Freely subscribe to our NEWSLETTER

With an influx of online shoppers comes an increase of scammers, fraudsters, and hackers waiting to prey on those who are unaware and unprepared. People are spending more online, resulting in a greater number of transactions and cross-border payments that are easily preyed on by cybercriminals.
A report from Action Fraud and NCSC found that shoppers in the United Kingdom between November 2021 and January 2022 lost £15.3m to scams, with most of the victims being between 19–25-year-olds. The issue is so substantial that the National Fraud Intelligence Bureau and the National Cyber Security Centre have launched a nationwide campaign, Cyber Aware, to aid shoppers in staying safe online.
These numbers are the tip of the iceberg as criminals continually find ways to take advantage of shoppers, particularly during the festive season. Technology plays a huge role in staying safe, so three experts from leading IT companies and members of Software Development Association Poland (SoDA) share their advice on how online shoppers can stay safe this Christmas season.

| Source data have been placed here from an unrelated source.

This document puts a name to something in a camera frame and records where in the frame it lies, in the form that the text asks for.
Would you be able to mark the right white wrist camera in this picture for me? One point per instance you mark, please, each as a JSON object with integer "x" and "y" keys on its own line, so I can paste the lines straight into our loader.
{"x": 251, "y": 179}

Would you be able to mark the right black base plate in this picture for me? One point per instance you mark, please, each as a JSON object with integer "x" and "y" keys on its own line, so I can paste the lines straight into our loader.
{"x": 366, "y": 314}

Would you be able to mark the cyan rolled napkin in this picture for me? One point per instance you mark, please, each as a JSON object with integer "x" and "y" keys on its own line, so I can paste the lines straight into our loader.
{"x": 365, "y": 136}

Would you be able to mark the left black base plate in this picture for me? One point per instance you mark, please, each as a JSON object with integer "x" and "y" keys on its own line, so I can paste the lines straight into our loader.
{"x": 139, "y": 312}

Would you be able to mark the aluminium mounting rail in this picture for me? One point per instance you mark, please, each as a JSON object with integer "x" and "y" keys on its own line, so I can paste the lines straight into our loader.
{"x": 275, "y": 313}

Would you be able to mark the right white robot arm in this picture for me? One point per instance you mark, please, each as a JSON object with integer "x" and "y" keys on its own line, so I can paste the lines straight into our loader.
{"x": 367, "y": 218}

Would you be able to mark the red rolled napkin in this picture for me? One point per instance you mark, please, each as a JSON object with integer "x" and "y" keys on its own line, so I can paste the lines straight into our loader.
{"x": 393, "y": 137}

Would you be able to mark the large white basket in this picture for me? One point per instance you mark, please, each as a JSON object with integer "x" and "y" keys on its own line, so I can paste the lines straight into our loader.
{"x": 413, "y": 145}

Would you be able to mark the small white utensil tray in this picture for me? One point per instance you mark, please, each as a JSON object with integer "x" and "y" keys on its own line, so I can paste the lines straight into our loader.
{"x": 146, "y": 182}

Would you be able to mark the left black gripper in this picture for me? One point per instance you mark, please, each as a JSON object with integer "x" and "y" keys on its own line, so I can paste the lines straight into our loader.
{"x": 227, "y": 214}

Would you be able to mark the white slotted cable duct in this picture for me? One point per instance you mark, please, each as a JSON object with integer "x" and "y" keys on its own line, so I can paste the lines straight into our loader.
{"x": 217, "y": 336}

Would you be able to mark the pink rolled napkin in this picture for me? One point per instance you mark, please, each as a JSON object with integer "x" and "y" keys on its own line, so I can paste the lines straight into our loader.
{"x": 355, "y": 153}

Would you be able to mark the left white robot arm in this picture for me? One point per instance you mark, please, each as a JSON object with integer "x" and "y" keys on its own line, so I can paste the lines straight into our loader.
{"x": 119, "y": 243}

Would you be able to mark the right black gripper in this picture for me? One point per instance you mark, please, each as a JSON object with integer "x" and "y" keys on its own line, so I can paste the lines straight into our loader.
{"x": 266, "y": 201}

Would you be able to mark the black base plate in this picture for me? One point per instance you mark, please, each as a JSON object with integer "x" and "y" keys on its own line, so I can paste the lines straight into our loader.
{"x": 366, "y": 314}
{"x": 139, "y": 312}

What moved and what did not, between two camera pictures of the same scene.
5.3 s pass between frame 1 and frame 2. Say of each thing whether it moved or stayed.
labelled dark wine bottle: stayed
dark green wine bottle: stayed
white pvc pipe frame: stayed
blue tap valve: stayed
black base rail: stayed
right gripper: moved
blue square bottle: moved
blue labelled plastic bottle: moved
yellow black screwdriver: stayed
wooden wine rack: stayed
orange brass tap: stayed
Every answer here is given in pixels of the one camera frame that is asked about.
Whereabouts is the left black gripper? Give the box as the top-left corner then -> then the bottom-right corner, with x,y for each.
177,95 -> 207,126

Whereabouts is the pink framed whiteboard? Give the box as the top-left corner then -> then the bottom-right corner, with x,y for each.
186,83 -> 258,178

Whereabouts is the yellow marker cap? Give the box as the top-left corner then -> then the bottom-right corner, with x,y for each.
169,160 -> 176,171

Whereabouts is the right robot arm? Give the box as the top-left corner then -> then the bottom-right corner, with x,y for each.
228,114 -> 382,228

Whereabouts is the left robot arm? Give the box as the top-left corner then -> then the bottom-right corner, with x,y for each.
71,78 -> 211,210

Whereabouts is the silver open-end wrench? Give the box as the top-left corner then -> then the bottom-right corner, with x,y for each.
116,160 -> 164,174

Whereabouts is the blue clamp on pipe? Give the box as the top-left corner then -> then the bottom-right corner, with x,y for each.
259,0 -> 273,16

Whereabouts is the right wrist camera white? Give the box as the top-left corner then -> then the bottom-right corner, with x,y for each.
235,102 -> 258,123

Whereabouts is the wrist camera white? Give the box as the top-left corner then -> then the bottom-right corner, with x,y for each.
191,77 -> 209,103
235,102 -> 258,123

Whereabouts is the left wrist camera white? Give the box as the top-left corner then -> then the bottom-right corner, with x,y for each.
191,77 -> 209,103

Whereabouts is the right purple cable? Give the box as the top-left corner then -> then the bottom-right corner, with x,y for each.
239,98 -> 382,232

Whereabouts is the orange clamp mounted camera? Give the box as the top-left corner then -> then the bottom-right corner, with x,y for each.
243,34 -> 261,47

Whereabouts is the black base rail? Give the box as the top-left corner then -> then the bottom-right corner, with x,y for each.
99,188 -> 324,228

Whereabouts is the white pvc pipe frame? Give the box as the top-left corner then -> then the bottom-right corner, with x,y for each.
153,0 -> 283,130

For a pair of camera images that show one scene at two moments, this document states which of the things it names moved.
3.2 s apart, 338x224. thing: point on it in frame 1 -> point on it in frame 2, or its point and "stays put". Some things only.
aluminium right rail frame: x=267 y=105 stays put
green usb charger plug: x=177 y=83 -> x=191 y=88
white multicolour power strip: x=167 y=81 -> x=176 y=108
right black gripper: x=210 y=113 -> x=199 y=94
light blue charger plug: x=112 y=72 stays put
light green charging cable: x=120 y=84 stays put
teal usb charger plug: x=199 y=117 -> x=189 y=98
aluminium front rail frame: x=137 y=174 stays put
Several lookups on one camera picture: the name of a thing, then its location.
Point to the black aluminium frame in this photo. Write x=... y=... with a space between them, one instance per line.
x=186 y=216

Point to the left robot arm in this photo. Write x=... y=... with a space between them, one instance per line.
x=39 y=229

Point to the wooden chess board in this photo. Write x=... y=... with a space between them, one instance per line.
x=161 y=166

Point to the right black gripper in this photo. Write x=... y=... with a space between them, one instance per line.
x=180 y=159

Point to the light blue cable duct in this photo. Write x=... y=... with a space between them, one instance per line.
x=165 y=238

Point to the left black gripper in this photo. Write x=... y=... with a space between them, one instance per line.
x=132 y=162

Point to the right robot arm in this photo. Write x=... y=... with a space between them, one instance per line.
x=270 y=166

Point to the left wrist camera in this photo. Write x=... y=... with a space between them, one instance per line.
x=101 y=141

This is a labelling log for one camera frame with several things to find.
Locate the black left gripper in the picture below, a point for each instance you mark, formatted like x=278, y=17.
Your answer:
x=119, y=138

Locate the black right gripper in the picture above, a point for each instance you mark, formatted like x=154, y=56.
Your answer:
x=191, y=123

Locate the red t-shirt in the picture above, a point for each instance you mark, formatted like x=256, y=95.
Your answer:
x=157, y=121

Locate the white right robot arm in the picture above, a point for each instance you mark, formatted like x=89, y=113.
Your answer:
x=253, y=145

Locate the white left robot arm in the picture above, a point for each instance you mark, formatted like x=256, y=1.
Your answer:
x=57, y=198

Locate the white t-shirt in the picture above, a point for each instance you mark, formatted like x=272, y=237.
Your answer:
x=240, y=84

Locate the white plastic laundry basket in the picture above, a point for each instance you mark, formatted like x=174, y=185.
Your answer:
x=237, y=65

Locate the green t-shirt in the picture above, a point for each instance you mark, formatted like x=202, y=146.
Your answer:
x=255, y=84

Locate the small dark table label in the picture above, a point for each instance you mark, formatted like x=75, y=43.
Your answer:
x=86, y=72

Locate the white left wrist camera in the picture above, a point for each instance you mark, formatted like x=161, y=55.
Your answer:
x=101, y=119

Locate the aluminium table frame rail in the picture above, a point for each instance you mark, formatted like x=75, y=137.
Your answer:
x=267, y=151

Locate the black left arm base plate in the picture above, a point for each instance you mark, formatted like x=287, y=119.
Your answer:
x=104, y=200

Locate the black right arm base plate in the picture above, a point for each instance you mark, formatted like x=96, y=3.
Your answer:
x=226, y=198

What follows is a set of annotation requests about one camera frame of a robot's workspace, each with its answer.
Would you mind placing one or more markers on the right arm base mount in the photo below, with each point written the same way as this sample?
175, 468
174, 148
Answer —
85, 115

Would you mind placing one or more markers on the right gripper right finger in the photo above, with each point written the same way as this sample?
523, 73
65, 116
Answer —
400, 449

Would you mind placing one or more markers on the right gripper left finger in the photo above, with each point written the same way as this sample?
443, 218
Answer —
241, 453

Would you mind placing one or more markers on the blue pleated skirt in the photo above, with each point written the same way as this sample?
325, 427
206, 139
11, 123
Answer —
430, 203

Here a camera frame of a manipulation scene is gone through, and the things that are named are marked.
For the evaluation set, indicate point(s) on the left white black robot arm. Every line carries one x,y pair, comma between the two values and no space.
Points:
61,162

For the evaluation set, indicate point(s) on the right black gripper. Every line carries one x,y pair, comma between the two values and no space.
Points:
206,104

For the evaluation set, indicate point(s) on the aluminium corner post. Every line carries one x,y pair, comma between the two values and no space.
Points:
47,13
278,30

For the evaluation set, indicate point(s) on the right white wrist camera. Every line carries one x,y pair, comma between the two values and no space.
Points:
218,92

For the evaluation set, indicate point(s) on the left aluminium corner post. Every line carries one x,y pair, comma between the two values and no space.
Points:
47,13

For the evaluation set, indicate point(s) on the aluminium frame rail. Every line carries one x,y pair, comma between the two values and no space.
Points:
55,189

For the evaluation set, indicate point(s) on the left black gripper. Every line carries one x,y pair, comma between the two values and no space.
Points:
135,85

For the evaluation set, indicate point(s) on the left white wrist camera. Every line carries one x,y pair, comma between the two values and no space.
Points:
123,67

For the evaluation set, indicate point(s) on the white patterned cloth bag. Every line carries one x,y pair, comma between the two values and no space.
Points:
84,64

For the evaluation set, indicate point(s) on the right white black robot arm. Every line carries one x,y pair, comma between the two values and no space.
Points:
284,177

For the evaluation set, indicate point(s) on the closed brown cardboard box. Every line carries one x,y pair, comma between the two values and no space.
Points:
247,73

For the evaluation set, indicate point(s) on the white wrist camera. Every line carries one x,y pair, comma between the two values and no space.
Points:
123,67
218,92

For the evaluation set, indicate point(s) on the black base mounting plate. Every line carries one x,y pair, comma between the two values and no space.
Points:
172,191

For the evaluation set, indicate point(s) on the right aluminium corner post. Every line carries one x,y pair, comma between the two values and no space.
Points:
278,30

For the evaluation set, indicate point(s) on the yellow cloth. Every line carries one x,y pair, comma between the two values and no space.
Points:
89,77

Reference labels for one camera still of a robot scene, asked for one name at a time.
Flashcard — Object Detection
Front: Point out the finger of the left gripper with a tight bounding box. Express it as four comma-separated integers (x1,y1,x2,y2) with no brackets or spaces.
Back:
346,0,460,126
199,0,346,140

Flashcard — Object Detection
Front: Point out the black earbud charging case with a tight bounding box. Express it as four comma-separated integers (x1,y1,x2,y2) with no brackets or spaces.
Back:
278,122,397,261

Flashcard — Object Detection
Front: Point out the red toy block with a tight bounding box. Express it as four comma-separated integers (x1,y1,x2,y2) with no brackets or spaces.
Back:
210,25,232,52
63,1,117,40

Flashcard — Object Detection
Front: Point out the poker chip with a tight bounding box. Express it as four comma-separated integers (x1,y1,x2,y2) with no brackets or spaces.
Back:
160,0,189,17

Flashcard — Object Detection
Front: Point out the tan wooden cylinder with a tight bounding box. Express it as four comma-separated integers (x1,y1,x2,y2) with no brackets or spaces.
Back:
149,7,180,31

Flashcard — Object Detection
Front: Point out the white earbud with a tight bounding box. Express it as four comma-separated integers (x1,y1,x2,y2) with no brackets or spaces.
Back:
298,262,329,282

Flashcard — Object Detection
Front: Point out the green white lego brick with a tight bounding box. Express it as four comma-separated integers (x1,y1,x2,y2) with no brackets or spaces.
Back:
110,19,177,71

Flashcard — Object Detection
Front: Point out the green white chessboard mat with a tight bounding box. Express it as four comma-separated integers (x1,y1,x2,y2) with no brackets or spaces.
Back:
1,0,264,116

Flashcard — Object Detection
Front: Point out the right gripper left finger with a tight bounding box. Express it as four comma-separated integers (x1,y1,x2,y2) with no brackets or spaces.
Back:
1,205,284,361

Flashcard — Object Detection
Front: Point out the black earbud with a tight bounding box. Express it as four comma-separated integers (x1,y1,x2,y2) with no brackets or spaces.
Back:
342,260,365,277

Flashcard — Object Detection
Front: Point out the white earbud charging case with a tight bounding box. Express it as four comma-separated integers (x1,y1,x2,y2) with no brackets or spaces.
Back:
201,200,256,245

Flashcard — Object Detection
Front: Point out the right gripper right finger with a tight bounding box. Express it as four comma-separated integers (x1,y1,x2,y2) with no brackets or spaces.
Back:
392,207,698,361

1. Buy from trusted stores
Online shopping scams occur when scammers pretend to be legitimate online sellers.
These can sometimes be replicas of an original site you are trying to shop on, complete with identical images, similar URLs, and duplicated promotions. These sites are incredibly prominent on social media. According to Action Fraud, almost half of all fraud reports mentioned one social media platform, indicating that this is the most common outlet for fraud activity.
Bartosz Borkowski, Co-founder & CSO at createIT says, “It is common for scammers to put small typos in the URL of a store to take advantage of customers who aren’t hyper-vigilant. Shoppers should always look for strange or unfamiliar domain addresses. For instance, make sure you are buying from adidas.com, not from addidas.com or adibas.com.
“Fraudulent websites are often created to replicate the original store you are intending to shop on, including having their terms and conditions and privacy policy in the footer, which often are used in assessing if sites are legitimate.
“Many people find it difficult to navigate the overwhelming number of websites and social media profiles available to them, so it is easy for scammers to take advantage of unsuspecting shoppers. Take precautions by checking the URL, if your connection is secure, and using your own judgement by filtering through the website and its contents can all go a long way in helping you protect your money and security.”
Michal Zabielski, Owner of Endora, added, “Shoppers can easily find if a website is credible by looking up reviews online from reliable moderators such as Opineo or Trustpilot, or checking social media.”
Shopping online is not the only way you can get pulled into a scam though - your email can be used to pull in unsuspecting victims as well. Dominik Samociuk, PhD and Head of Security at Future Processing says, “Scammers use phishing as a textbook strategy to ensnare victims. Make sure you never click on links from unknown email addresses that direct you to websites you are not familiar with.”
He added, “If it is attempting to redirect you to a website you think you know, but from an unknown email, it is safer to manually look the website up in your browser. Even better, use the remembered address from your search engine.”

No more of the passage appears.